> **Work instructions**
From the opening line of the records through the line bearing "Q: Locate the white paper", set down every line exactly.

[Stored entries]
━━━━━━━━━━━━━━━━

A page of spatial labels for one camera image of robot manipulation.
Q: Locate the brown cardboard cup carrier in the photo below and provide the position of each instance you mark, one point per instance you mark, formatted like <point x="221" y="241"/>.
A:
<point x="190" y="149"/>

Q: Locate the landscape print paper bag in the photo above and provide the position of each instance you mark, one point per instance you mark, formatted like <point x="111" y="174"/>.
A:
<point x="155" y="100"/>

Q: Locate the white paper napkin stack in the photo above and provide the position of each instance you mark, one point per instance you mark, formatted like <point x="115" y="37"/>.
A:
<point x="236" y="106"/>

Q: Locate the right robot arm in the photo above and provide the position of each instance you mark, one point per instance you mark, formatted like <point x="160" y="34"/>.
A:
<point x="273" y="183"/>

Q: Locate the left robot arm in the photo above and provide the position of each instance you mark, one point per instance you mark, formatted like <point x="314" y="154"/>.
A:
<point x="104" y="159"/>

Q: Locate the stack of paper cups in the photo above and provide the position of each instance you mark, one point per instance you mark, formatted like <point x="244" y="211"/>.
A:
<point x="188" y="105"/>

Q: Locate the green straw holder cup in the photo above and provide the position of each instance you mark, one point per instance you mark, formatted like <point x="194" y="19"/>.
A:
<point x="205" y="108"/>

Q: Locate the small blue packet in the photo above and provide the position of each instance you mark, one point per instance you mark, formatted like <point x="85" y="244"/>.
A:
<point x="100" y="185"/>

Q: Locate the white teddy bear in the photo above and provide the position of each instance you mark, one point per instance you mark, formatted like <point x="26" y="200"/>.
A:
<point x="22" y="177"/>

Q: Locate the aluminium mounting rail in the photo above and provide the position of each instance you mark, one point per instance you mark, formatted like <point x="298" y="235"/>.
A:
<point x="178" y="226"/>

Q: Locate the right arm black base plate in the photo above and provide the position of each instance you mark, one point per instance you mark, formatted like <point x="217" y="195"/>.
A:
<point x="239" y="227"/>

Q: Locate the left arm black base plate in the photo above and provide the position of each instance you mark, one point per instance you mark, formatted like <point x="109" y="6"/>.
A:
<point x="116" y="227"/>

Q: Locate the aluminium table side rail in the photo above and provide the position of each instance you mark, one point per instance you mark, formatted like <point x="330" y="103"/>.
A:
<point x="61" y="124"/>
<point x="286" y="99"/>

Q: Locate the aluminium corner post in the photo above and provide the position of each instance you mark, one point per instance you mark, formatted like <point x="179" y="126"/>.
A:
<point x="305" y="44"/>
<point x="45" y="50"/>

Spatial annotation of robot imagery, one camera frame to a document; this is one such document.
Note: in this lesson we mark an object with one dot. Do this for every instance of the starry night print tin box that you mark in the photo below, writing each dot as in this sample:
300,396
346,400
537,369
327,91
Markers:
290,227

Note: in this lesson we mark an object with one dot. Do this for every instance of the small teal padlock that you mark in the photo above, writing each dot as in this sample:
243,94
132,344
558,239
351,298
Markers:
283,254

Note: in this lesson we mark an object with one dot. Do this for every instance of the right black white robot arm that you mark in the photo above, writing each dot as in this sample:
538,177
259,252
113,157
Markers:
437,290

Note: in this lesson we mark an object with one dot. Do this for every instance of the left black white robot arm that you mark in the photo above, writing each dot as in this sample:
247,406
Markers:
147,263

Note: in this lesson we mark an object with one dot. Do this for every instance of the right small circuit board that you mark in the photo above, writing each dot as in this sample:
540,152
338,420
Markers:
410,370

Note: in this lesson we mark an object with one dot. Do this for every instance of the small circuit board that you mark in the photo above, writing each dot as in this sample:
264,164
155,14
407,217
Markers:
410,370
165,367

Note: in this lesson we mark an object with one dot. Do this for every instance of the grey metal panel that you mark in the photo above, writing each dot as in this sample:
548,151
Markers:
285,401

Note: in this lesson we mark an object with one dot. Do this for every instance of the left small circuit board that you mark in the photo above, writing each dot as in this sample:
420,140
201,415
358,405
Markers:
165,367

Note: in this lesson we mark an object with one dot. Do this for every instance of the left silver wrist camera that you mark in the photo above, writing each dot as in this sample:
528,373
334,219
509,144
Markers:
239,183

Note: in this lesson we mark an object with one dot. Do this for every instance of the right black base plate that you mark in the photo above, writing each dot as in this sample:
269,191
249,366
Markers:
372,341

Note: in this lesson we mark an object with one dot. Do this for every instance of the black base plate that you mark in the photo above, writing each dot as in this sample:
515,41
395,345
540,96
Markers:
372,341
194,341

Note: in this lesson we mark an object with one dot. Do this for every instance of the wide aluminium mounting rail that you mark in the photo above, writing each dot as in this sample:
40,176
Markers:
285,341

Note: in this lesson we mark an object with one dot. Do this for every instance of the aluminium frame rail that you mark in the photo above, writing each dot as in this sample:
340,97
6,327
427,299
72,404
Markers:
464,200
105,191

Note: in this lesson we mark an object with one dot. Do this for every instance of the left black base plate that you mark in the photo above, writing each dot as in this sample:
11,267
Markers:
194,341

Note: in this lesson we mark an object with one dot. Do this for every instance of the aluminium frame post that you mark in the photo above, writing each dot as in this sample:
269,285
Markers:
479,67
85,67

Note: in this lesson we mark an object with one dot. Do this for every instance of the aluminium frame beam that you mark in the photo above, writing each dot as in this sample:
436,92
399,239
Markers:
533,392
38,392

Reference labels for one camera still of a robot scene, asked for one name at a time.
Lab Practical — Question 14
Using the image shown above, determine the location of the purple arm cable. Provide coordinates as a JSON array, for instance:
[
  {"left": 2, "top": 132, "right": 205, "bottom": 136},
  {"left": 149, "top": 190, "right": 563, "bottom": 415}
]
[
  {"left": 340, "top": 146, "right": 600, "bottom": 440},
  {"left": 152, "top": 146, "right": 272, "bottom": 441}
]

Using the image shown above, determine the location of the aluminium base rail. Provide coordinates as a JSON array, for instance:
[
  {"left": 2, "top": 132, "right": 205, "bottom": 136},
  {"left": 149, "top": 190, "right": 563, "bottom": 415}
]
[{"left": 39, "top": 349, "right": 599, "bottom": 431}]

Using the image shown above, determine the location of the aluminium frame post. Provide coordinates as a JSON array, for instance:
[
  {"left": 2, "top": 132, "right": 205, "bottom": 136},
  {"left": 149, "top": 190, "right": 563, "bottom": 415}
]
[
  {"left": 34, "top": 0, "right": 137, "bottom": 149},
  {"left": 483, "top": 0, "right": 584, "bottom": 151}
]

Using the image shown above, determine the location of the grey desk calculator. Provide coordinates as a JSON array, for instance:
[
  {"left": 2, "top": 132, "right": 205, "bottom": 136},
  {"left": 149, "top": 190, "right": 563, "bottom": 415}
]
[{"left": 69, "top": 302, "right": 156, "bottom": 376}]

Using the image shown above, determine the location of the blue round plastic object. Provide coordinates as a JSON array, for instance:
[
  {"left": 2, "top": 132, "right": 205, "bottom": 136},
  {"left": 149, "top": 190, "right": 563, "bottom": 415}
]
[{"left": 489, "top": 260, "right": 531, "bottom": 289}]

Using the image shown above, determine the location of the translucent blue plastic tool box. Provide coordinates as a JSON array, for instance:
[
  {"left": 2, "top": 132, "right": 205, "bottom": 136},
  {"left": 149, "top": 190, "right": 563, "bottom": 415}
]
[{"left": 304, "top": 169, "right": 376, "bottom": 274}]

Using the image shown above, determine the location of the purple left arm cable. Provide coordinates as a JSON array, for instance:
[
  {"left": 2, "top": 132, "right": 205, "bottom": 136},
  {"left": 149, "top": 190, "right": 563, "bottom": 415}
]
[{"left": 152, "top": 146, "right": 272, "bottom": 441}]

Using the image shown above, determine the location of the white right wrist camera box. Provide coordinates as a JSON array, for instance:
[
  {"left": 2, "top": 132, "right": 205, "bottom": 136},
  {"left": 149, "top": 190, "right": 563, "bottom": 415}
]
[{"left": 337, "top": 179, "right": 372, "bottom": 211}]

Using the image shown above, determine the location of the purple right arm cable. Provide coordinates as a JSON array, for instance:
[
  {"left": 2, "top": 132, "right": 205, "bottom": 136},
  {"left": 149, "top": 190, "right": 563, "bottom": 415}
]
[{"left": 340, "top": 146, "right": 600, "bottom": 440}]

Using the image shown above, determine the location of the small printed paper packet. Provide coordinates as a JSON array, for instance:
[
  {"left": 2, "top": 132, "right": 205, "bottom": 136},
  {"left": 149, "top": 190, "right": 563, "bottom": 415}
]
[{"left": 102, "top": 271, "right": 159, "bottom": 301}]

━━━━━━━━━━━━━━━━

> **Reply**
A page of spatial labels for one camera image of robot manipulation.
Q: Locate the brown cardboard cup carrier in the photo below and provide the position of each instance you mark, one point per instance you mark, formatted like <point x="221" y="241"/>.
A:
<point x="190" y="149"/>

Q: Locate the landscape print paper bag in the photo above and provide the position of each instance you mark, one point per instance you mark, formatted like <point x="111" y="174"/>.
A:
<point x="155" y="100"/>

Q: Locate the white paper napkin stack in the photo above and provide the position of each instance you mark, one point per instance you mark, formatted like <point x="115" y="37"/>.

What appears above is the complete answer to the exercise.